Saturday 11 September 2021

AMOR – O RETORNO AO UNIVERSAL

Em qualquer espécie de amor há um misterioso elemento de “retorno ao Universal,” que é o oceano creador da vida (da essência para a existência); o amor é, por sua própria natureza, creador – é Eros, e não apenas libido. E nesse “amor creador” é que reside o segredo da alegria que sempre acompanha a vida. A vida, quando plena, é exuberante alegria.

O que acontece no nível do amor erótico, que visa a imortalidade da espécie, acontece também, e com muito maior intensidade, no nível da mística, que produz a imortalidade do indivíduo.

A mística é a erótica do espírito – assim como a erótica é a mística da carne.

O Universal é o Todo Cósmico, por isto, o retorno ao Universal – seja na erótica, seja na mística – é algo como embriaguez, êxtase, arrebatamento, morte do ego tirânico consciente e nascimento do Eu todo consciente.

O que a erótica tenta e consegue por momentos, a mística realiza em caráter permanente. As núpcias místicas da alma com Deus são um retorno do indivíduo ao Universal, do pequeno e parcial consciente ao grande todo Universal – e isto é indescritível beatitude...

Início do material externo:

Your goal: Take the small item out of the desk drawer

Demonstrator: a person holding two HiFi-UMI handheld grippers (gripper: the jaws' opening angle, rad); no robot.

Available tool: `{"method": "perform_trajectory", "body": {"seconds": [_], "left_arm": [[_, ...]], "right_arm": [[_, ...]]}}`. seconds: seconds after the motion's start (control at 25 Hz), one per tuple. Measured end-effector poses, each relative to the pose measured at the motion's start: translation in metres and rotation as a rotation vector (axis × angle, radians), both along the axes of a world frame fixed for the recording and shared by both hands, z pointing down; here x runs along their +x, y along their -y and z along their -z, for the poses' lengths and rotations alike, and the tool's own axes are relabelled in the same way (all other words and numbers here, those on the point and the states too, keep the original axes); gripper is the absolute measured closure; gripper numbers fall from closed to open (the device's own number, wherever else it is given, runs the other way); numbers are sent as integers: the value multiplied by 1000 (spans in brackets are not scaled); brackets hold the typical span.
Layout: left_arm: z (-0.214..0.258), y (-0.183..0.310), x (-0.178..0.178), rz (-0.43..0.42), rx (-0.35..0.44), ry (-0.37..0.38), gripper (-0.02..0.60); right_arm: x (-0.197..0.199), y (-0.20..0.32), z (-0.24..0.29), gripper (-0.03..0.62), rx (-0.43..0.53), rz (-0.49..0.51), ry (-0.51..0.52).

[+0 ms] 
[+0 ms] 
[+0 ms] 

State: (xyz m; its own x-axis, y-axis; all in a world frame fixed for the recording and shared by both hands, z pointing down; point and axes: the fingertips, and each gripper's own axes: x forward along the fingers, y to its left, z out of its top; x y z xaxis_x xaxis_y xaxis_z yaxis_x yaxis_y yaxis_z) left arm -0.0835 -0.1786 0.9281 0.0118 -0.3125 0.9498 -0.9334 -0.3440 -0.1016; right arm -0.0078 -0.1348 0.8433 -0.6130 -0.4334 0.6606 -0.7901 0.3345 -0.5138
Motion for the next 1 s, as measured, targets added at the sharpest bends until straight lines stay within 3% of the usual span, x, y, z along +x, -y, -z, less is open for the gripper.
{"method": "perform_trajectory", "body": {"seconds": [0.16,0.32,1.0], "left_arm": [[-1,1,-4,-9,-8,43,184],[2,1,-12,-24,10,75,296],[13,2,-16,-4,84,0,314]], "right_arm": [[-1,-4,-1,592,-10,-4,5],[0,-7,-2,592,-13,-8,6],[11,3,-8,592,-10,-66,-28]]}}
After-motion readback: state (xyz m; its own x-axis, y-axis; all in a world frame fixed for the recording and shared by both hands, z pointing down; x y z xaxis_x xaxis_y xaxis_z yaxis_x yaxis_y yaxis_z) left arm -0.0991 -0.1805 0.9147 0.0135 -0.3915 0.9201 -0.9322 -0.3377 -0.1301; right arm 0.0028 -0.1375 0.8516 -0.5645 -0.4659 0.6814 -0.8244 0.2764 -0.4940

Vigora íntima afinidade entre egoísmo e separação, por um lado, e amor e identificação, por outro. O amante, quando atinge o clímax do amor, não deseja mais existir como vida individual, quer ser como Vida Universal. Quem não quer morrer não ama. Não há amor sem morte. O erro dos amantes está no fato de confundirem a morte física com a morte metafísica. Sentem vagamente que a desejada fusão dos dois é vedada pela barreira dos corpos, e que, se essa barreira caísse, estaria aberto o caminho para a completa fusão dos amantes um no outro.

A fusão, é certo, deve se realizar, mas não desse modo.

No terreno da mística, essa morte também ocorre, não em forma da morte física, mas em forma de uma eutanásia metafísica ou mística. O verdadeiro místico sabe e sente que a máscara separatista do seu ego impede de realizar essa fusão da alma amante com o Deus amado, como tão maravilhosamente descreve o romance erótico-místico do Cântico dos Cânticos, de suposta autoria de Salomão, filho do rei Davi.

Por isso, o místico é o mais radical antiegoísta, antiseparatista, antipersonalista. Procura, de todos os modos, acabar com o ego – e encontra no Sermão da Montanha o mais violento veneno para o planejado suicídio do ego; sorve com avidez essa peçonha mortífera das “Oito Beatitudes,” esse documento máximo de ego libertação mística, e entra na indescritível embriaguez da sua união com Deus...

Quando então, um místico regressa ao meio dos homens, os ecos da sua experiência com Deus jamais morrerão em sua alma; essa experiência lhe envolve a vida com um halo de sacralidade e permeia de poesia todas as coisas profanas da existência terrestre...

A experiência mística é a suprema alquimia que supervaloriza todos os valores.

O homem que, pela experiência do amor, retornou ao Universal, torna-se intensamente individual pela caridade do serviço espontâneo a seus semelhantes. E compreende o que essas palavras significam: “Só a Deus adorarás e só a ele servirás”!

O serviço que esse homem presta a seus semelhantes é um irresistível transbordamento do culto que presta a Deus. Cultuar e servir não são, para ele, duas coisas diferentes – é a mesma coisa vista por perspectivas diferentes...

Cultuar, orar, agir – a ação está contida na oração, e esta, no culto. O homem de experiência mística é um homem de ação, porque é homem de oração e homem de cultuar. Mas essas três atividades não são três, nem são coisas justapostas – são uma e a mesma coisa vista por várias faces.

É o nascimento do homem cósmico...

Texto revisado, extraído do livro Ídolos ou Ideal?